Thesis Part II

So after a “small” hiatus, I’ve gone back to work on the thesis. First, I’ll begin with additional details that were omitted in the previous post, then discuss the selection and installation of a real-time OS on the Raspberry Pi, which is being used as the eXternal Benchmarking Host (XBH).

The secondary goal of having the power measurement run fast enough to perform power analysis for side channel attacks tasks was shelved. The hardware interfaces on the Pi are not capable of this, and analog to digital converters capable of this task were expensive and/or did not provide very high resolution. In addition, target devices would have to be stripped of capacitors to provide meaningful data. Finally this was an example of scope creep that did not fit with the primary goal of this project, which is low cost automated power and performance benchmarking of cryptographic algorithms.

To measure power, we exploit Ohm’s Law (V=IR) and insert a resistor with a known value(R) into the power supply and measure the voltage drop (V) across the resistor. From this, we can derive the current (I=V/R). Using Kirchoff’s Law we know that current flowing into the resistor is the same as current flowing out of the resistor and into the target device. The power can be derived by multiplying the current by the voltage after the resistor, relative to ground.

In order to measure voltage, we need a sensor. Analog to digital converters (ADC) usually take as input a voltage signal, so they can be used directly as a sensor, given a proper biasing network of resistors to bring the voltage down to a usable level. There are multiple possible interfaces from the converter to the pi, including general purpose digital IO pins (GPIO), SPI, and I²C, and asynchronous serial. For our purpose, SPI and I²C are preferable, as they reduce the wiring that is required and are faster than asynchronous serial.

The sensor we used is the INA219, which is a delta-sigma ADC specifically for the purpose of providing current, voltage, and power measurements by performing all the calculations above in-chip, and is a common power sensor in motherboards, although a generic ADC could have been used with calculations done inside the Pi with an appropriate resistor network for scaling. The INA219 interfaces using I²C and is capable of 12-bit resolution every 532 microseconds or 9-bit every 84 microseconds, and various compromises between resolution and sampling rate in between.

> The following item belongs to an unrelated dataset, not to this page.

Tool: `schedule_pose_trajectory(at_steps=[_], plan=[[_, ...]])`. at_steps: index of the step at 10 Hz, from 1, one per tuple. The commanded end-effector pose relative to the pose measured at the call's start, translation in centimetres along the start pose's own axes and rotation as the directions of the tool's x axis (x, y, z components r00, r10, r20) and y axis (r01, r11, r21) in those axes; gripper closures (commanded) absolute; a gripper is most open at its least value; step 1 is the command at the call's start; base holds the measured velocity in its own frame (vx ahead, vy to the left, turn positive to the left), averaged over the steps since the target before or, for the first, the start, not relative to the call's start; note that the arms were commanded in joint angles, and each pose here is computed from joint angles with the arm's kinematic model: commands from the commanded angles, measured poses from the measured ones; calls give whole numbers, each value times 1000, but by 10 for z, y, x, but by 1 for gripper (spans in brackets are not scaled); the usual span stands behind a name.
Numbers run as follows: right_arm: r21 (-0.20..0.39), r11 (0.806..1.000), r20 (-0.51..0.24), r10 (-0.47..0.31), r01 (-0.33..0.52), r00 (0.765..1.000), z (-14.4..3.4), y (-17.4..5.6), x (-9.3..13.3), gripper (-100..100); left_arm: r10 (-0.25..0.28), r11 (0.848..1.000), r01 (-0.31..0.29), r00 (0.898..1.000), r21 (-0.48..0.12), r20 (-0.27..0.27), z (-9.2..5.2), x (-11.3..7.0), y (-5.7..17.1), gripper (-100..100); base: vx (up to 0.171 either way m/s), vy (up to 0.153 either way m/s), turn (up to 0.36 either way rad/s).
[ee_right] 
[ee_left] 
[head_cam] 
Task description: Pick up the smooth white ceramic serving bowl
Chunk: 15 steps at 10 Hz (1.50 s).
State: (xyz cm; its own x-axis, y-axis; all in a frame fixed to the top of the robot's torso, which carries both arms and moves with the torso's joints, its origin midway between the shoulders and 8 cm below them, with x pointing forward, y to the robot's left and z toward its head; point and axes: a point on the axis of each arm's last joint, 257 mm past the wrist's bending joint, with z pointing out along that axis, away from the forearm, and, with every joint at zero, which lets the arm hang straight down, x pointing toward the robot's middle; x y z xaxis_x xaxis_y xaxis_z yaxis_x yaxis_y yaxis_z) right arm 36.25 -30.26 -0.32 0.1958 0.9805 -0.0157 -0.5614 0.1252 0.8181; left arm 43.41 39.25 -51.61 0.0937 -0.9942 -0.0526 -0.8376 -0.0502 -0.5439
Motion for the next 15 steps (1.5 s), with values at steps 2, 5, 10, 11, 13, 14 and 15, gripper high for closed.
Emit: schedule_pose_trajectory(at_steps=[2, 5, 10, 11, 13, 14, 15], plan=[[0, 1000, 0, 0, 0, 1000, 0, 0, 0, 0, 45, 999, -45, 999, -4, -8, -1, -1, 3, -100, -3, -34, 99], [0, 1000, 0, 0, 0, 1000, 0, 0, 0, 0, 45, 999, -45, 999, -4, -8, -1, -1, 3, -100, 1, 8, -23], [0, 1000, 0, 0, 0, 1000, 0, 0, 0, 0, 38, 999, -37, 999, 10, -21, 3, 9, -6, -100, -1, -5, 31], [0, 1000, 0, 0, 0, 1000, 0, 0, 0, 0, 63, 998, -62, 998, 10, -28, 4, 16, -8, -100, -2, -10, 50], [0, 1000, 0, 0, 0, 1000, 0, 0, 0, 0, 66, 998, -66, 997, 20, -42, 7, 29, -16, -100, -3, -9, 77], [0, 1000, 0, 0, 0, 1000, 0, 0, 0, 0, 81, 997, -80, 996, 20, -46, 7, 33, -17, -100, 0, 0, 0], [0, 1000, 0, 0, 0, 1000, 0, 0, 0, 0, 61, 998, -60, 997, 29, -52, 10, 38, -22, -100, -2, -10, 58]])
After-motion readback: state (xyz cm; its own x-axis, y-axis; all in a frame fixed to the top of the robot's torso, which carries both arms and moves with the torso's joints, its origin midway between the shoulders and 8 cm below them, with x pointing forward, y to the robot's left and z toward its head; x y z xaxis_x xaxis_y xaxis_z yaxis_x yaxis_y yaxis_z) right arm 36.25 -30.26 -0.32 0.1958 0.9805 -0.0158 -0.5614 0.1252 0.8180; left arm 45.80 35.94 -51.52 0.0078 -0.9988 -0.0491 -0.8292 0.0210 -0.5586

As we want to perform measurements at a consistent rate, a realtime OS is desirable. The stock Linux kernel that comes w/ Raspbian (a version of Debian Linux targeted towards the Pi) with PREEMPT (which is considered soft-realtime) should meet deadlines for sampling the power sensor as frequently as possible most of the time, but this is not guaranteed, which means the occasional dropped result. A hard-realtime OS is thus desirable.

For this purpose, three hard-realtime OS options were evaluated for the Raspberry Pi, as well as looking at programming the pi directly. 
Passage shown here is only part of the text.